En l'espèce, il a été ci-dessus établi que la société Titan n'a pas procédé au règlement des 13 factures dans un délai de 30 jours, comme stipulé sur ces dernières.
En conséquence, il y a lieu de la condamner au paiement des intérêts de retard comme précisé dans le dispositif et de la somme de 520 euros au titre des frais de recouvrement, à raison de 40 euros par facture impayée, en application des dispositions de l'article L. 441-10 II précité.
L'appelante sollicite par ailleurs, la condamnation de la société Titan au paiement de la clause pénale en application de l'article 16-2 de ses conditions générales de location du matériel.
Cependant, la cour observe que les retours de location et le contrat de location versés aux débats et comportant les conditions générales, ne sont pas signés par la société débitrice, tandis que l'offre de location du compresseur est composée de deux feuilles, l'une avec les conditions générales au verso, non signée par la société locataire, et la deuxième, comportant le cachet et la signature de la société Titan, mais exempte de conditions générales, de sorte qu'il n'est pas établi que cette dernière avait connaissance des dispositions dont se prévaut l'appelante.

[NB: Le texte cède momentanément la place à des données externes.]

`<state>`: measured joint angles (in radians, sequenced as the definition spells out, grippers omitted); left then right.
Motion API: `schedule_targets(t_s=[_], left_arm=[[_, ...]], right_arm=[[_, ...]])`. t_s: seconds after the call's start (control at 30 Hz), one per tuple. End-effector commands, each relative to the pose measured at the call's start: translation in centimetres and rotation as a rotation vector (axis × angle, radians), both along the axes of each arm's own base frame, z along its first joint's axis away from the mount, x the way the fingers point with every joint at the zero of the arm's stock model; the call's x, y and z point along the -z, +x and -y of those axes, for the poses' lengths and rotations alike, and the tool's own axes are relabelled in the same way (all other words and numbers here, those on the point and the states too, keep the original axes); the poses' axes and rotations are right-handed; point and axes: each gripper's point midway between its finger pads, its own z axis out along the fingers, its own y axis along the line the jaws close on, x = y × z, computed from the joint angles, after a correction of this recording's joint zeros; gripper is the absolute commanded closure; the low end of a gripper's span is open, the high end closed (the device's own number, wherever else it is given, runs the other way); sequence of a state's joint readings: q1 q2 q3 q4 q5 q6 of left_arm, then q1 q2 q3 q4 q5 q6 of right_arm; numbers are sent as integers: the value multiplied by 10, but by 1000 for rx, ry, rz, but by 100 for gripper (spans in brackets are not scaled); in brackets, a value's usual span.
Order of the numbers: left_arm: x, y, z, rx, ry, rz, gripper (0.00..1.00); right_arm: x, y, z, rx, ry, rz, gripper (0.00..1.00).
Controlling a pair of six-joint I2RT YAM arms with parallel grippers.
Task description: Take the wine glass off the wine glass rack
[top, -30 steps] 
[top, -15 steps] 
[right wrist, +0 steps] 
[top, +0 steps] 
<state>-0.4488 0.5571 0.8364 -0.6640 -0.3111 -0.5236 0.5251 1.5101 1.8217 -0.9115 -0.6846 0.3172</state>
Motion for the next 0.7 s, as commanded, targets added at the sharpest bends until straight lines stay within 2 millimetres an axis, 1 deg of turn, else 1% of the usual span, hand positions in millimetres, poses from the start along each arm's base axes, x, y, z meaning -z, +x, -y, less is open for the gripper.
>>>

La demande de la société Loxam d'indemnité de 15% au titre de la clause pénale est, par conséquent, rejetée.
PAR CES MOTIFS
statuant par défaut,
Infirme le jugement du 10 juin 2022;
Statuant à nouveau, y ajoutant,
Condamne la SAS Titan à payer à la SAS Loxam la somme de 33 643,58 euros au titre des factures impayées, assortie des intérêts de retard au taux annuel appliqué par la banque Centrale Européenne à son opération de refinancement la plus récente majorés de 10 point à compter de la date d'échéance de chacune des factures impayées, ainsi que la somme de 520 euros au titre de l'indemnité forfaitaire de recouvrement;
Rejette la demande de paiement de la SAS Loxam au titre de la clause pénale;
Condamne la SAS Titan aux dépens de première instance et d'appel;
En application de l'article 700 du code de procédure civile, condamne la SAS Titan à payer à la SAS Loxam la somme de 1 200 euros.
Prononcé publiquement par mise à disposition de l'arrêt au greffe de la cour, les parties en ayant été préalablement avisées dans les conditions prévues au deuxième alinéa de l'article 450 du code de procédure civile.
Signé par Madame Delphine BONNET pour le Président empêché, et par Madame Julie FRIDEY, Greffier placé, auquel la minute de la décision a été remise par le magistrat signataire.